McGillivray shot a jagged glance at his constable, but the direct approach did seem to elicit a response.

‘Oh yes,’ Blakie growled, ‘I’m ’sponsible, all right. Very ’sponsible.’ As he was speaking he’d been poking at the fire with a greenwood stick. He suddenly pulled it out of the flames, studied the smoking end for a moment, then snapped it in two. With a single thumb.

I studied his hands: they were like a set of Stilson wrenches.
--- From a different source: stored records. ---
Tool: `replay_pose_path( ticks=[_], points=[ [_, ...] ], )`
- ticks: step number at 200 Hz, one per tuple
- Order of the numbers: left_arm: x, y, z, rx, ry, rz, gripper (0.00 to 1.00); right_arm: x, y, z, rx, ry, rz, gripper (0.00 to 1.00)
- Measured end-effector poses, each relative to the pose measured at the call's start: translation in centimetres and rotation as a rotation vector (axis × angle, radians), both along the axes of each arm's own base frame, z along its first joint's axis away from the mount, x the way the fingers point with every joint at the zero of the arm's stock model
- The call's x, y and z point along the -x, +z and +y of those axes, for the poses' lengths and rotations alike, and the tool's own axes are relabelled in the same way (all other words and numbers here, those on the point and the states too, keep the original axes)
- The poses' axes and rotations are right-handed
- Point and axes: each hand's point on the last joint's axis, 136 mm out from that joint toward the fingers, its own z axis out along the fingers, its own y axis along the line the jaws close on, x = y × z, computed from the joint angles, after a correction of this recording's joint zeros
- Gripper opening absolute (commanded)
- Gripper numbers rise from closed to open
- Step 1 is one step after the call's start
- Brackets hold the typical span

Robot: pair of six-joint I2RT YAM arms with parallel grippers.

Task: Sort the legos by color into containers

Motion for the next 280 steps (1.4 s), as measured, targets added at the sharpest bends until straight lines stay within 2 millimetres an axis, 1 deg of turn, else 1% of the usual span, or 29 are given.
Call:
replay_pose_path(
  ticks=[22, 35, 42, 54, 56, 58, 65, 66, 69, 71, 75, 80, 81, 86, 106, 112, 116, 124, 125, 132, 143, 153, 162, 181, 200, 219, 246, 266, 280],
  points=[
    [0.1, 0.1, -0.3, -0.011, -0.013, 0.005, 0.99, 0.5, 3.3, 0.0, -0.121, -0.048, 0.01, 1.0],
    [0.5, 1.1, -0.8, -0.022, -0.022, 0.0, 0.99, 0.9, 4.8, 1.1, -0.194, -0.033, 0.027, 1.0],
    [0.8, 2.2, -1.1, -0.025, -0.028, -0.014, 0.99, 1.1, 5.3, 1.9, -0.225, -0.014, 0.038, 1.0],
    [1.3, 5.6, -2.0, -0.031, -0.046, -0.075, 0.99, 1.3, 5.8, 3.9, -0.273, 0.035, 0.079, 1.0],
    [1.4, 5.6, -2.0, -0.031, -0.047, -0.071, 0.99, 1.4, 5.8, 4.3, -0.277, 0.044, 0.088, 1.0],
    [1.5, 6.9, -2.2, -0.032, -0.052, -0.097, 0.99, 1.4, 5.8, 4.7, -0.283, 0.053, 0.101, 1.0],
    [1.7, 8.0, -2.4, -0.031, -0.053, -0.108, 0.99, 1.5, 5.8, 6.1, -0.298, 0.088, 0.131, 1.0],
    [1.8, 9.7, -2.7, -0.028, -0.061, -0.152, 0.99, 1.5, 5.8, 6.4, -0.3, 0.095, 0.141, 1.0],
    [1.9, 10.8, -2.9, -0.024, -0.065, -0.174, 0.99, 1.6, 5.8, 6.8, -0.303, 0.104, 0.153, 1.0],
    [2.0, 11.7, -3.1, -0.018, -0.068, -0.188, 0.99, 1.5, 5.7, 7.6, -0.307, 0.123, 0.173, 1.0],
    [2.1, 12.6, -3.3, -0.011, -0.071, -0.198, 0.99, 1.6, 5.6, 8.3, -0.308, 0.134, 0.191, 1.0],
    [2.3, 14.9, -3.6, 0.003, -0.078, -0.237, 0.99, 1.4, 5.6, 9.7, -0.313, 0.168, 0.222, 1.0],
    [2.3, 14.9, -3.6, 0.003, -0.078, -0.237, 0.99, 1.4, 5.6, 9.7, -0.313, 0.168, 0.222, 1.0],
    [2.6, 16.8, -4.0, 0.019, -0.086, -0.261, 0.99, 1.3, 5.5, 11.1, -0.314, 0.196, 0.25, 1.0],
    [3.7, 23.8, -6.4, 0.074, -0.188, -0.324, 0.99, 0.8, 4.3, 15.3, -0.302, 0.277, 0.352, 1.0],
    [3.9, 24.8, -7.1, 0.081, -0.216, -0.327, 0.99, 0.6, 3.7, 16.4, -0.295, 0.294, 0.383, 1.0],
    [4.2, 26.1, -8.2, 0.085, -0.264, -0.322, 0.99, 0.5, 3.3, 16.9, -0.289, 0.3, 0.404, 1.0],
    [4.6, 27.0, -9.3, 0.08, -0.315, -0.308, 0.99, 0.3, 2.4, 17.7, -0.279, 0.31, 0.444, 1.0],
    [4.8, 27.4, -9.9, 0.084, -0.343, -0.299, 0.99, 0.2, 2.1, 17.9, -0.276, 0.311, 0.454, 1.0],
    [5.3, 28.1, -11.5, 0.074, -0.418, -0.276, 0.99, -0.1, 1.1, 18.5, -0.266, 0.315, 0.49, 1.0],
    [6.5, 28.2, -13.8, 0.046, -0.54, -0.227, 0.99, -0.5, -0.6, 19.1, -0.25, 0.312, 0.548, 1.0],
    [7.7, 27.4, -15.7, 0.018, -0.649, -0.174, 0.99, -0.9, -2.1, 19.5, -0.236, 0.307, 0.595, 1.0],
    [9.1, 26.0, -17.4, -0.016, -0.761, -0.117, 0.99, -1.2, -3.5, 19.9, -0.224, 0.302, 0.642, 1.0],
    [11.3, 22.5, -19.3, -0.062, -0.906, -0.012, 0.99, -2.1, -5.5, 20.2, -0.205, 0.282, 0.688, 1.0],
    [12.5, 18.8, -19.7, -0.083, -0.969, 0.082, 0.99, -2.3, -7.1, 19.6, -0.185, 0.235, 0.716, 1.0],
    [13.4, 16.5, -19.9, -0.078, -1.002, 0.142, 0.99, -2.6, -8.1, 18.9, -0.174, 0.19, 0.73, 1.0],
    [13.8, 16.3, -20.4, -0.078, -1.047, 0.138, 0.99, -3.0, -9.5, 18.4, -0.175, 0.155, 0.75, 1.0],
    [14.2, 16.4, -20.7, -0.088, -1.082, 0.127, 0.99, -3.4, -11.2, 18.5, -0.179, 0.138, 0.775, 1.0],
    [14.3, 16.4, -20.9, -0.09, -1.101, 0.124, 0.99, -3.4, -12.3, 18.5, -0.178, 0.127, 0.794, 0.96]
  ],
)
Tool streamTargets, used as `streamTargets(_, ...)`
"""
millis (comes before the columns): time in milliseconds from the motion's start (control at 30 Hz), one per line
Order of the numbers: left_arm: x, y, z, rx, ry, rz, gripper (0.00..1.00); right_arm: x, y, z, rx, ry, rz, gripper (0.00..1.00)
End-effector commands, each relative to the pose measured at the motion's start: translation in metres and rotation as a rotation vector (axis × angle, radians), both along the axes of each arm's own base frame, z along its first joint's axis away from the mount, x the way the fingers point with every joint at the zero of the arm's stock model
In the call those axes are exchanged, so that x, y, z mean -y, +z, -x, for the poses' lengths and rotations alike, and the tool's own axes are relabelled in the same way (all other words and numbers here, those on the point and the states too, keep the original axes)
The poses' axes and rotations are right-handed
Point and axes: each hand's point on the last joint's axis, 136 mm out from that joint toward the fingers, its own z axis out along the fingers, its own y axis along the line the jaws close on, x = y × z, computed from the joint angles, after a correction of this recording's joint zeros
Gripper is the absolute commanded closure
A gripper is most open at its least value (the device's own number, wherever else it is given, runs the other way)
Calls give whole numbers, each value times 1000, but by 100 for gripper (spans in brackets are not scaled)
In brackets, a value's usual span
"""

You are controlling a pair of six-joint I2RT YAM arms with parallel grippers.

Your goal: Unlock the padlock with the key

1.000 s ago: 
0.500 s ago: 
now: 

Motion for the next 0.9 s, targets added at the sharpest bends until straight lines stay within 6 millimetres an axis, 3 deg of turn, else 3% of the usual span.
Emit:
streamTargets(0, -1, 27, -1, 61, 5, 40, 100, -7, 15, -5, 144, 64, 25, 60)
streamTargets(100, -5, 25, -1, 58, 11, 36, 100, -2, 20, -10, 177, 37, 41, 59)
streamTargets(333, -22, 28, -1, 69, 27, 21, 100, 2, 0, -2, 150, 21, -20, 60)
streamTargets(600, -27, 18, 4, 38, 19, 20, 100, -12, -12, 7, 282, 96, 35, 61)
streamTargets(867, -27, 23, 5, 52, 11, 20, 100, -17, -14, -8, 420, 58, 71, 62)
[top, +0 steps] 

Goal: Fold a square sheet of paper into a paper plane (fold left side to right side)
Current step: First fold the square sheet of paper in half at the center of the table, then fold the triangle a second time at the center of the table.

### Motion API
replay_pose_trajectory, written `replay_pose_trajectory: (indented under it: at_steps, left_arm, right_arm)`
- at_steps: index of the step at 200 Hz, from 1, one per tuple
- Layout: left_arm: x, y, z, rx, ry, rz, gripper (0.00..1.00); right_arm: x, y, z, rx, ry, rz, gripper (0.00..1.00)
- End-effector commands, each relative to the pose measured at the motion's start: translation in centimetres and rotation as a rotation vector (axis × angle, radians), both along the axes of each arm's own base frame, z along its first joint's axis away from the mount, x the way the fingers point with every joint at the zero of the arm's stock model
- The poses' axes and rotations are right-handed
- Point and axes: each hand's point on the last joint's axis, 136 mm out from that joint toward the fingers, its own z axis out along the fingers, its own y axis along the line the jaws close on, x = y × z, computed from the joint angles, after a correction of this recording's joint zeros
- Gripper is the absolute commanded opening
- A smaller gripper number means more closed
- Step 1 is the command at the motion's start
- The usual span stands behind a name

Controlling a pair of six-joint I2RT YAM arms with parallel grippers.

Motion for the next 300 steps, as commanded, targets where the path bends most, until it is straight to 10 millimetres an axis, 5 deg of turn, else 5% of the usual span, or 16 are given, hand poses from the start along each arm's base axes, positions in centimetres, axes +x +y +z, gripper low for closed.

It didn’t take much imagination to see them wrapped around Lincoln’s ancient throat. Nor to see why everybody gave Blakie such a wide berth.

He was the only man I’d ever seen kill a fully grown kangaroo with his bare hands. I must have been ten or eleven at the time. I’d been out hunting with a mob of young blokes when a roo flew out of a declivity in front of us. The dogs gave chase, but they’d only gone twenty metres when Blakie suddenly shot up in the roo’s path, threw it to the ground, whipped his knee into its back and broke its neck.

The young men had been falling over themselves to let him have the roo. But right now Griffo wasn’t as savvy. He grabbed Blakie by the scruff of the neck and dragged him to his feet. ‘Okay mate, I think you’d better come along with…’

McGillivray put a moderating hand upon Griffo, but Blakie already had his own hands upon him: one into the groin and one among the rolls of his neck.

Blakie squeezed and heaved. Griffo gasped. His transition from rugged outback rozzer to guided missile took about half a second, the length of time it took Blakie to pluck him from his feet and send him smashing into his partners. I dived out of the way as one of them came flying in my direction.

Blakie was thirty feet away and accelerating before Bluebush’s finest had dragged itself up out of the dirt.

The younger cops did the usual cop things—a lot of yelling and cursing, a lot of pumping arms and pushing legs—but they ended up doubled over, lobster-faced and gasping for air. Griffo looked like he’d be going home in the ambulance.

McGillivray didn’t bother. He knew Blakie. He climbed to his feet and stood there glowering, hands on hips, teeth clenched. Angrily watching his prime suspect cruise up into the Jawangu Hills behind the camp.